I was particularly eager for this year’s Oracle Open World conference, because there were rumors of two separate new Oracle products involving Hadoop and NoSQL --- two of the central research focuses of my database group at Yale --- one of them (Hadoop) also being the focus of my recent startup (Hadapt). Oracle’s Hadoop announcements, while very interesting from a business perspective (everyone is talking about how this “validates” Hadoop), are not so interesting from a technical perspective (the announcements seem to revolve around (1) creating a “connector” between Hadoop and Oracle, where Hadoop is used for ETL tasks, and the output of these tasks are then loaded over this connector to the Oracle DBMS and (2) packaging the whole thing into an appliance, which again is very important from a business perspective since there is certainly a market for anything that makes Hadoop easier to use, but does not seem to be introducing any technically interesting new contributions).
In contrast, the Oracle NoSQL database is actually a brand new system built by the Oracle BerkeleyDB team, and is therefore very interesting from a technical perspective. I therefore spent way too much time trying to find out as much as I could about this new system from a variety of sources.

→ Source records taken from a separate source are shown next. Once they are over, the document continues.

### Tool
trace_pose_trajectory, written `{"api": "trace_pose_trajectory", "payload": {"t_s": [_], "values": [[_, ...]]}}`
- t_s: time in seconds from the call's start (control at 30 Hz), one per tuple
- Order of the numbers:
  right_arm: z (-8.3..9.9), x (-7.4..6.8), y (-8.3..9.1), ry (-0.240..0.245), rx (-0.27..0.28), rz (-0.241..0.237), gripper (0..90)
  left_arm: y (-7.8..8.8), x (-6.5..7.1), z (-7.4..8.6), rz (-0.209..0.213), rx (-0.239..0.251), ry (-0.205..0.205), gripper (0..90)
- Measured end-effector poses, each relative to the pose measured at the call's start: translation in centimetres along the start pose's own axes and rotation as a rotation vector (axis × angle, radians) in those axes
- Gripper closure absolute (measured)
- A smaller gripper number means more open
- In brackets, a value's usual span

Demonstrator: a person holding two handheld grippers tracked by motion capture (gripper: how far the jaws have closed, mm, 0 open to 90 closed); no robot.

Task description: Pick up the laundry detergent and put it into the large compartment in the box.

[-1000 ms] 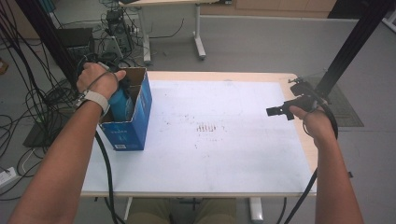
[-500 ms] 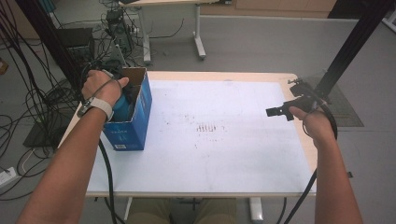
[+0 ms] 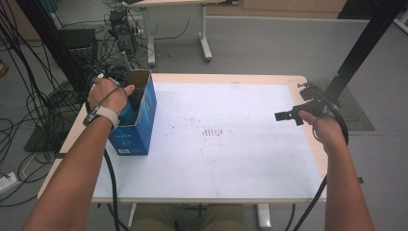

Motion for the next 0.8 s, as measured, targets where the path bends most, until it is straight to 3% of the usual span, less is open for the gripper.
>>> {"api": "trace_pose_trajectory", "payload": {"t_s": [0.3, 0.8], "values": [[-0.10, -0.09, -0.16, 0.001, -0.002, -0.002, 7.7, -0.97, 0.10, 0.15, -0.001, -0.002, -0.006, 37.6], [0.00, -0.08, -0.20, -0.002, -0.003, -0.002, 7.7, -1.09, 0.22, 0.07, -0.005, -0.004, -0.011, 37.5]]}}
Point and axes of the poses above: each handheld gripper's, and its own axes: y roughly backward along the jaws, z roughly out of its underside, x roughly to its right, the point moved 7 cm from there along -y, roughly forward along the jaws, and after that the axes turned 3 degrees about -z, right-handed, at the moved point
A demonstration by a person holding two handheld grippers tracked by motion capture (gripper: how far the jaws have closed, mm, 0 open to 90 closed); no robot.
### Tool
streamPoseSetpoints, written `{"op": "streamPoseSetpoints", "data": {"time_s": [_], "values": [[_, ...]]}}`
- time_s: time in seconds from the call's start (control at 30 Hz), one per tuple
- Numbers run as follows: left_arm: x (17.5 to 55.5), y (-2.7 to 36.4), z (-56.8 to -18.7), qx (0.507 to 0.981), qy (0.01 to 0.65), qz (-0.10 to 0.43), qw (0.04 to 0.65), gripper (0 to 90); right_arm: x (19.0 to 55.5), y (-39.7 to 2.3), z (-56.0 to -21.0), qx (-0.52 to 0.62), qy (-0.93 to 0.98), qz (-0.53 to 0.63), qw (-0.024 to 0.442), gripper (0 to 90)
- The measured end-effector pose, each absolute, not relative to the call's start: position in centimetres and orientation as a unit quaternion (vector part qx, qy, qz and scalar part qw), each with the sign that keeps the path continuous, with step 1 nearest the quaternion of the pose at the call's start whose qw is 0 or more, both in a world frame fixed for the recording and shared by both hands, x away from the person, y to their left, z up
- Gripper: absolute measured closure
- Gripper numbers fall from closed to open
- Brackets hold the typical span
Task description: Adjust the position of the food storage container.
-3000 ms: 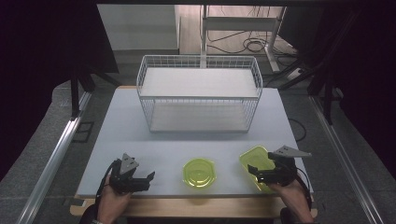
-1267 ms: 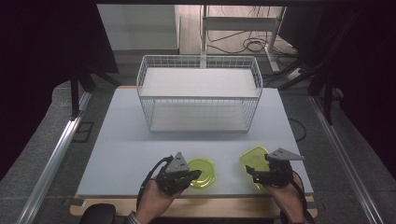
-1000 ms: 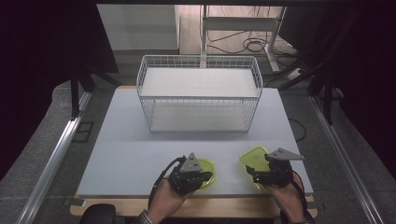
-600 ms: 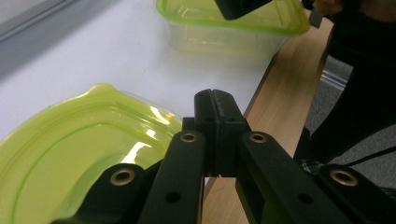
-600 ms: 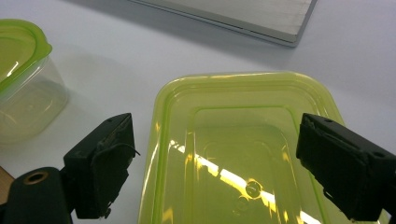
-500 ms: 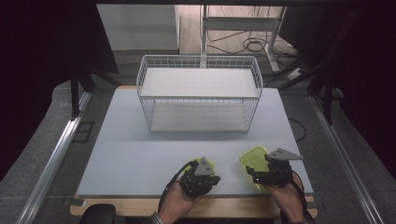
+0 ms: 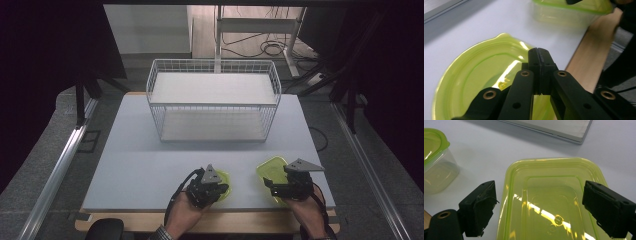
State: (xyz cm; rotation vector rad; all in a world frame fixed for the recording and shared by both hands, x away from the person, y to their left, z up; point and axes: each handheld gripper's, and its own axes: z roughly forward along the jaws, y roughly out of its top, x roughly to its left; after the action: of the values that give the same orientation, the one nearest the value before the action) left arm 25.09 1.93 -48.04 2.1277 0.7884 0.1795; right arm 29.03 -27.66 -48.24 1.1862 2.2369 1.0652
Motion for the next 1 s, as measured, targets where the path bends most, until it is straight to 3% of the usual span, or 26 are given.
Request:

There is not yet a lot of publicly available information about the system; however there is a useful whitepaper written by the illustrious Harvard professor Margo Seltzer, who has been working with Oracle since they acquired her start-up in 2006 (the aforementioned BerkeleyDB).
Due to the dearth of available information on the system, I thought that it would be helpful to the readers of my blog if I provided an overview of what I’ve learned about it so far. Some of the facts I state below have been directly made by Oracle; other facts are inferences that I’ve made, based on my understanding of the system architecture and implementation. As always, if I have made any mistakes in my inferences, please let me know, and I will fix them as soon as possible.
The coolest thing about the Oracle NoSQL database is that it is not a simple copy of a currently existing NoSQL system. It is not Dynamo or SimpleDB. It is not Bigtable or HBase. It is not Cassandra or Riak. It is not MongoDB or CouchDB. It is a new system that has a chosen a different point (actually --- several different points) in the system-design tradeoff space than any of the above mentioned systems. Since it makes a different set of tradeoffs, it is entirely inappropriate to call it “better” or “worse” than any of these systems. There will be situations where the Oracle solution will be more appropriate, and there will be situations where other systems will be more appropriate.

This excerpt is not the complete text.